I might have been offended, but I was pretty confident that was not how it worked. But if she wanted to measure skill with conventions and master points, I wasn’t qualified to convince her otherwise.

The director was wandering around setting up the tables with the bidding boxes and boards, but made his way back to where he had left me with the woman.

“She won’t play with me,” I told him. “Figures,” he said, not at all shocked by this information. “Don’t worry about it,” he said, “I’ll play with you.” At that moment, having come up empty in her quest for a better partner, the woman returned, “Okay, let’s give it a try.”

I looked at the director, sighed, and shrugged my shoulders. As the woman was walking to our assigned table, the director said, “That’s too bad. I was looking forward to playing with you.”

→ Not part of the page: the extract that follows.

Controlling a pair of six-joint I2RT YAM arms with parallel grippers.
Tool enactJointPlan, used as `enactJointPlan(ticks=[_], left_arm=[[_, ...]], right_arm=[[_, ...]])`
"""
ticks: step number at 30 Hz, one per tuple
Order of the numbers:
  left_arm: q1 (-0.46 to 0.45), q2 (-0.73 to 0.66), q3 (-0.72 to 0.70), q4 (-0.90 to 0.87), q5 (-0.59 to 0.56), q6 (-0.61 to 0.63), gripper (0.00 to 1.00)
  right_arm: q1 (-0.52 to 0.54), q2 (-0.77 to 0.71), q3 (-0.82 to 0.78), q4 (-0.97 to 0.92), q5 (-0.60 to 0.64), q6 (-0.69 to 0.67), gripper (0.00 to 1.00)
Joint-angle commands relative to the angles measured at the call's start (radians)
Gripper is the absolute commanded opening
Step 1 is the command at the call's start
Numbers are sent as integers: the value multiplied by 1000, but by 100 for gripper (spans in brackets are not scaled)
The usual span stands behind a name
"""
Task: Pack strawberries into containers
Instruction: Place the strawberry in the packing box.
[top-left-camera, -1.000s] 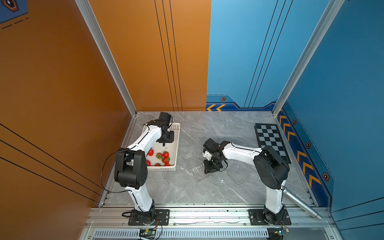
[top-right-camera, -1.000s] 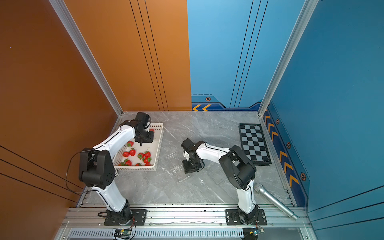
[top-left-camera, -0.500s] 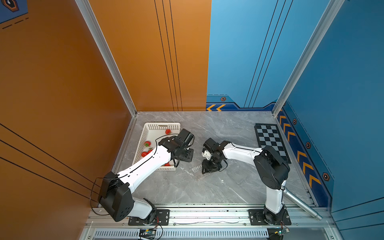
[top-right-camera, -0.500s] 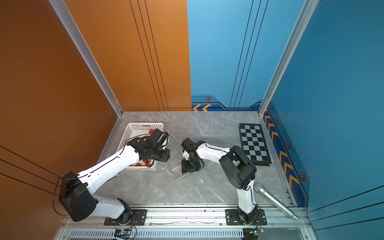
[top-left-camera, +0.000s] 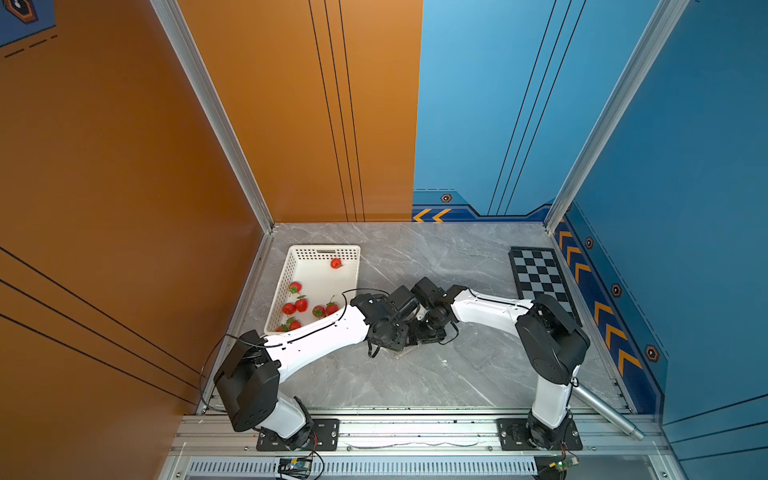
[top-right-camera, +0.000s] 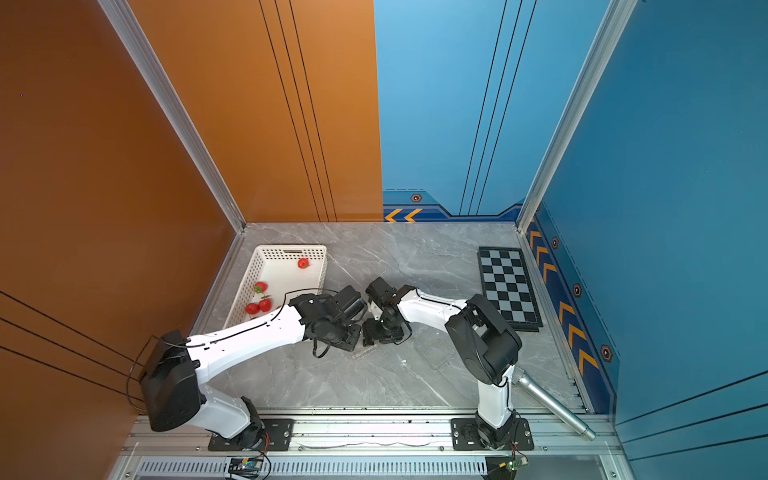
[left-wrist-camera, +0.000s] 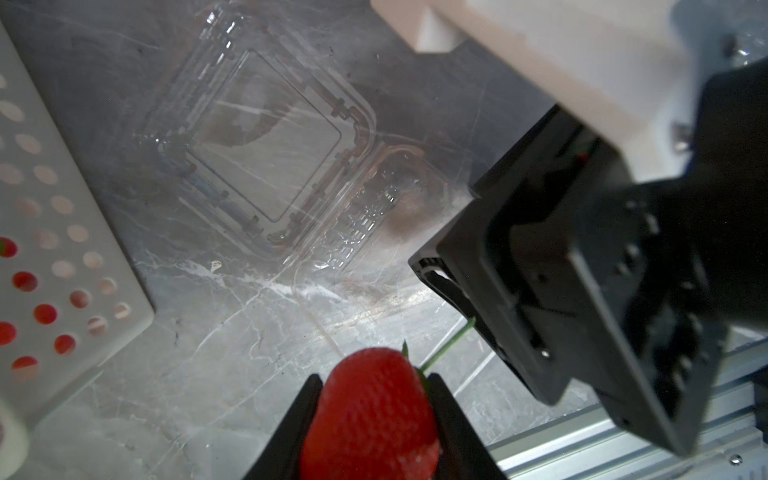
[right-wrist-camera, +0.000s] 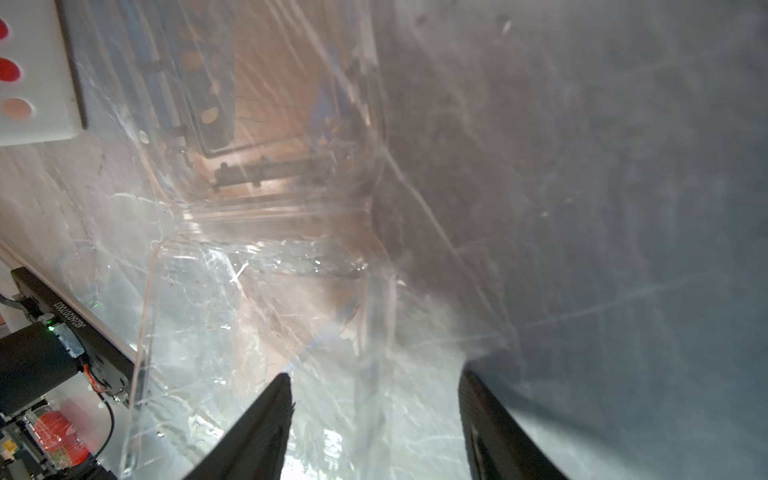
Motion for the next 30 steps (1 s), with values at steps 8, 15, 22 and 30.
enactJointPlan(ticks=[8, 15, 22, 30], left_arm=[[-16, 109, 4, 60, -23, -23, 26], [-33, 172, 5, 81, -1, -31, 28], [-41, 181, 21, 81, -19, -41, 50], [-43, 179, 11, 82, -24, -46, 55]], right_arm=[[-33, -64, -136, -21, 116, 31, 69], [-40, -145, -184, -13, 112, 44, 69], [-40, -181, -183, -9, 96, 47, 70], [-39, -211, -186, 7, 78, 57, 70]])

During the next three hours, the woman seemed pleased enough with the game. “Should I have bid more?” she would ask when I made overtricks. “Umm, no, you did fine,” I would respond, confident enough that we were in the proper contract. Why did she keep asking me that...was there some rule I was not familiar with…the if you’re going to make it, bid it rule! All I knew was that an hour earlier I wasn’t good enough to play with and now she was asking my opinion! I must have vastly improved playing one session with her!

At the end of the game, the results showed we had earned a couple master points. “We should play again sometime,” she suggested. I nodded. I couldn’t say what I was thinking—doubtful.

I went to the director’s desk to get a hand record. “Since I didn’t get to play with you tonight, how would you like to play tomorrow?” he asked. It was usually my museum, book, martini day…“Sounds good. See you then,” I said on my way out the door.